La zanahoria (Daucus carota) es una hortaliza de raíz de la familia de las apiáceas, botánicamente bienal aunque se cultiva y cosecha como anual antes de qué la planta emita su tallo floral en el segundo año. Su parte comestible es una raíz pivotante qué acumula azúcares y betacarotenos, responsables de su característico color naranja en las variedades más comunes, aunque existen también variedades tradicionales de color púrpura, amarillo o blanco. Es una de las hortalizas de raíz más cultivadas en huertos domésticos por su facilidad de conservación y su ciclo relativamente largo pero poco exigente en cuidados.
Es la hortaliza de raíz naranja qué todo el mundo conoce, aunque también existen variedades antiguas moradas, amarillas o casi blancas. Se siembra directamente en el sitio donde va a crecer, porque no le gusta qué la trasplanten al tener una única raíz principal larga qué se puede dañar o bifurcar con facilidad al moverla.

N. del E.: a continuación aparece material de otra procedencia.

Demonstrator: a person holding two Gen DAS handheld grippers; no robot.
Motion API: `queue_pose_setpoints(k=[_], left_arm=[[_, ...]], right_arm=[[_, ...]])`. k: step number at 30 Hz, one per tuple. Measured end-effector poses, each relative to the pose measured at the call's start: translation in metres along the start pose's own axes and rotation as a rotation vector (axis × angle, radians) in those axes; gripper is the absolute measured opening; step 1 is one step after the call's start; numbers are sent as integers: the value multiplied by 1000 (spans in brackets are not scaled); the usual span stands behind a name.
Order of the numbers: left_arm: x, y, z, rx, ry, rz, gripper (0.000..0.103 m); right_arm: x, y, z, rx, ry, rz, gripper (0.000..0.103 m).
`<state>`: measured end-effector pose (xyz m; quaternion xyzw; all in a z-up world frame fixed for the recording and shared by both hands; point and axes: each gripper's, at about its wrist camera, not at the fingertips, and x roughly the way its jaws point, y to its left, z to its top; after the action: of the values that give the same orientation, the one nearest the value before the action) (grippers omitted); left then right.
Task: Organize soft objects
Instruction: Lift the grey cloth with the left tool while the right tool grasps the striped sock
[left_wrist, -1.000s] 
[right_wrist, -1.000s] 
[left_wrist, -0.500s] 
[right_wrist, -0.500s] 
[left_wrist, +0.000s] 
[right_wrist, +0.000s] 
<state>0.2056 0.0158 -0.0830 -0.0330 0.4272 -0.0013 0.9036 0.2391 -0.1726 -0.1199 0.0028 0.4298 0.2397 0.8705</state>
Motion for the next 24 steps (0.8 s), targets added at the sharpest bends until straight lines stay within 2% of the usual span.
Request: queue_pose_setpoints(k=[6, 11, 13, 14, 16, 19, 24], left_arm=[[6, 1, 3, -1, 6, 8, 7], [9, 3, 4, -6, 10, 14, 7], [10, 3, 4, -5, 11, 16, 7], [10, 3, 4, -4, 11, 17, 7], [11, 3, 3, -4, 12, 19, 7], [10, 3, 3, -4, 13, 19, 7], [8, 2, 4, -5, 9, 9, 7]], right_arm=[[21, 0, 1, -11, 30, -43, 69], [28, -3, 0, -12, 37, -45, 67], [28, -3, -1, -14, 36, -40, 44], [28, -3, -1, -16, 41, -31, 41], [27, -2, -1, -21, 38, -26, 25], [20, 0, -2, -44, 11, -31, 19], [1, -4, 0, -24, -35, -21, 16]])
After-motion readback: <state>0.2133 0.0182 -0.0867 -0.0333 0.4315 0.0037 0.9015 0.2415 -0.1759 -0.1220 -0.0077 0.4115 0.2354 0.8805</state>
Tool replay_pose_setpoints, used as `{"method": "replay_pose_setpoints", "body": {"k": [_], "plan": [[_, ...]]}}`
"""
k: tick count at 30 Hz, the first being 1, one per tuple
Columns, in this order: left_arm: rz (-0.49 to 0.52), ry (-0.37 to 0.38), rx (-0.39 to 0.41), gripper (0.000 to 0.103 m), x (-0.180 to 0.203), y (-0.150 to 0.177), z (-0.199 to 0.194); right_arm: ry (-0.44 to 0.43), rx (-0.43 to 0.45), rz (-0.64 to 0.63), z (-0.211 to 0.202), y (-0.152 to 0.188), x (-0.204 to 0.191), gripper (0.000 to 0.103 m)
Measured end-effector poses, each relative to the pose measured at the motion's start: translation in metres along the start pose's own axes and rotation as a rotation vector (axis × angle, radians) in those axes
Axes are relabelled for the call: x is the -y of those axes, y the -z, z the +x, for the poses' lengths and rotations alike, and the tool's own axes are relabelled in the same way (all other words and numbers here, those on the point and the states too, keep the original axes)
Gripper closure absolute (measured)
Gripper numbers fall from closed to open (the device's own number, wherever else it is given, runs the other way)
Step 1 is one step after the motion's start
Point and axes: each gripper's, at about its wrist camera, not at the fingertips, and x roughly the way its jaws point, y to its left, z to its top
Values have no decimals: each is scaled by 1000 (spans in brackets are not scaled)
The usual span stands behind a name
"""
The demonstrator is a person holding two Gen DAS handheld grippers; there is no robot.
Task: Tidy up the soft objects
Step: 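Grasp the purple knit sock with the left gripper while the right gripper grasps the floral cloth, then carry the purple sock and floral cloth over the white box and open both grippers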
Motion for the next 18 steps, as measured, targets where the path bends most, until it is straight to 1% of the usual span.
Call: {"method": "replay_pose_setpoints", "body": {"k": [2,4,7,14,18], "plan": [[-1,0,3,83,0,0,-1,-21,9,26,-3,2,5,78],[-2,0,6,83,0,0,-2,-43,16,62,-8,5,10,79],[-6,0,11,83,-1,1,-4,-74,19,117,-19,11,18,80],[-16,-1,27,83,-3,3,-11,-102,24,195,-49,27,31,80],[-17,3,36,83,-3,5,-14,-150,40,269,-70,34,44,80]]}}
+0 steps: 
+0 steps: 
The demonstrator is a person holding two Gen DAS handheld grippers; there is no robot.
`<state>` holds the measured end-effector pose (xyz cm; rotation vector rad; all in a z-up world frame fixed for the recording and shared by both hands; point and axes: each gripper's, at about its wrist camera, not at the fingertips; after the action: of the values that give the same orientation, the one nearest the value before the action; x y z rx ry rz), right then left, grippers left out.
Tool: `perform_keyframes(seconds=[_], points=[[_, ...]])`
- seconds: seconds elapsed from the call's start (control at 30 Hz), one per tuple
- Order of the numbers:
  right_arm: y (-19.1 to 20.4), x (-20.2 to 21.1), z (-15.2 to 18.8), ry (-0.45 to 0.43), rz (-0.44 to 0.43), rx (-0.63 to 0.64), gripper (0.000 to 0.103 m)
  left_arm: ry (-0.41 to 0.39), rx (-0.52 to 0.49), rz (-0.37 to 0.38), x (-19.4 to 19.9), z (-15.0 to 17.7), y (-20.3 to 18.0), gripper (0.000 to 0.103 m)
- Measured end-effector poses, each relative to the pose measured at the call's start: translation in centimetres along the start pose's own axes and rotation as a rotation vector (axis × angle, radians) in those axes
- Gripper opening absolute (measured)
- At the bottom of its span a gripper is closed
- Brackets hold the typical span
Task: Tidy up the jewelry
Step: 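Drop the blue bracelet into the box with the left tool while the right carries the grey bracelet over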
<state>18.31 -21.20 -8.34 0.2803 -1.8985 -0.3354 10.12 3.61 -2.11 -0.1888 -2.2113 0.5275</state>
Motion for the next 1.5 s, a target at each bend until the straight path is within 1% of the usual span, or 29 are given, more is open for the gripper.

Siembra directamente en el terreno, nunca en semillero para trasplantar, en un suelo suelto, profundo y sin piedras ni terrones grandes, porque cualquier obstáculo hace qué la raíz se bifurque o se deforme al crecer. Aclara las plántulas cuando tengan un par de hojas verdaderas, dejando unos 5-8 cm entre ellas, para qué cada raíz tenga espacio suficiente para engrosar sin competencia. La cosecha llega entre 70 y 100 días según la variedad; arranca alguna zanahoria de prueba tirando del follaje para comprobar el grosor antes de recolectar toda la hilera.
Suele deberse a piedras, terrones compactos o materia orgánica sin descomponer en el suelo qué desvían la raíz pivotante durante su crecimiento; conviene mullir bien la tierra y retirar obstáculos antes de sembrar.
No es recomendable, porque su raíz pivotante única se daña con facilidad al moverla, lo qué provoca raíces deformes, bifurcadas o directamente detiene su desarrollo; siempre se siembra directamente en su lugar definitivo.
El follaje frondoso y la parte superior de la raíz asomando ligeramente en la superficie son buenas señales, pero la forma más fiable es arrancar una al azar y comprobar el grosor deseado antes de cosechar el resto de la hilera.